In a basket of apples and oranges. 15% of te he fruits are rotten. 30% of the apples and 10% of the oranges were rotten. Find the ratio of the number of apples to the number of oranges.
.30a + .10o = .15(a+o)
.15a = .05o
3a = o
so as long as there are 3 times as many oranges as apples, this will work out.
check:
apples: 6 of 20
oranges: 6 of 60
total: 12 of 80 = 15%
30 of 100
30 of 300
60 of 400 = 15%
To find the ratio of the number of apples to the number of oranges, we first need to determine the fraction of the total fruits that are apples and oranges separately.
Let's assume there are a total of 100 fruits in the basket.
Given that 15% of the fruits are rotten, we know that 100 - 15 = 85 fruits are not rotten.
Now, we can find the number of rotten apples.
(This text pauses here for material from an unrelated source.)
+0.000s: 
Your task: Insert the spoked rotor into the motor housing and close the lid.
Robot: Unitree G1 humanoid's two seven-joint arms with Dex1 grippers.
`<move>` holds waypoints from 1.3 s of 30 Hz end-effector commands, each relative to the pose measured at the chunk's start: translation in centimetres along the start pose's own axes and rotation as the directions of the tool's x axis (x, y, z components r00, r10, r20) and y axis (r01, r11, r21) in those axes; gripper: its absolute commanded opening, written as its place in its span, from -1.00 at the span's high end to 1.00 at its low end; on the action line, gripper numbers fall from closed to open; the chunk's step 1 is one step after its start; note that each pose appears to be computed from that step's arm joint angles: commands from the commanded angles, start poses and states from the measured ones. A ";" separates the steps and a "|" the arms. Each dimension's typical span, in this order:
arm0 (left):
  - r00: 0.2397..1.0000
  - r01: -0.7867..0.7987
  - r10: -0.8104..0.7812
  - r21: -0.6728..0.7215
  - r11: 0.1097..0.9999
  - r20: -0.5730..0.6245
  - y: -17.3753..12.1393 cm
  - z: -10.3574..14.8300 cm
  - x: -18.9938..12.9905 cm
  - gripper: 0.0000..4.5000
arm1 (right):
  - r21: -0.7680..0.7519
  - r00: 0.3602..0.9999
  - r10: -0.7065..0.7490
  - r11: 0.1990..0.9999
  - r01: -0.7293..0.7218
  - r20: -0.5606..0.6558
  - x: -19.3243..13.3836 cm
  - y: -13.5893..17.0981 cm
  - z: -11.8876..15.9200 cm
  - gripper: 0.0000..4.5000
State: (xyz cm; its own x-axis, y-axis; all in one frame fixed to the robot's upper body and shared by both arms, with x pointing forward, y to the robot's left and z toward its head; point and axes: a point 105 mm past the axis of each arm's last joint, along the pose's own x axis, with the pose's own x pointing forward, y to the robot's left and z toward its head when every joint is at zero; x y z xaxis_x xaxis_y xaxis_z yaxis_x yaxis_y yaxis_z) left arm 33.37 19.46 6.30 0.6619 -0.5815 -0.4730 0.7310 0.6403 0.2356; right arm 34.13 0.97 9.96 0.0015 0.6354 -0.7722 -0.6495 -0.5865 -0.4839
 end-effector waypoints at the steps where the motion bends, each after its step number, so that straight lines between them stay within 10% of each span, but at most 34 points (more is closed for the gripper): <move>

If 30% of the apples are rotten, and the total number of apples is x, then the number of rotten apples is 0.30x.
Similarly, if 10% of the oranges are rotten, and the total number of oranges is y, then the number of rotten oranges is 0.10y.
We know that the total number of rotten fruits is 15, so we can write the equation:
0.30x + 0.10y = 15
Now, let's simplify this equation.
0.30x + 0.10y = 15
0.30x = 15 - 0.10y
0.30x = 15 - 0.10y
3x = 150 - y
3x = 150 - y
3x + y = 150
Now, we have two equations:
3x + y = 150 (Equation 1)
x + y = 100 (Equation 2)
Let's solve these two equations to find the values of x and y.
Multiply Equation 2 by -3:
-3(x + y) = -3(100)
-3x - 3y = -300
Now, add Equation 1 and the result of Equation 2:
3x + y + (-3x - 3y) = 150 - 300
-2y = -150
y = -150 / -2
y = 75
Substitute the value of y back into Equation 2:
x + 75 = 100
x = 100 - 75
x = 25
So, the number of apples (x) is 25, and the number of oranges (y) is 75.
Therefore, the ratio of the number of apples to the number of oranges is 25:75, which can be simplified to 1:3.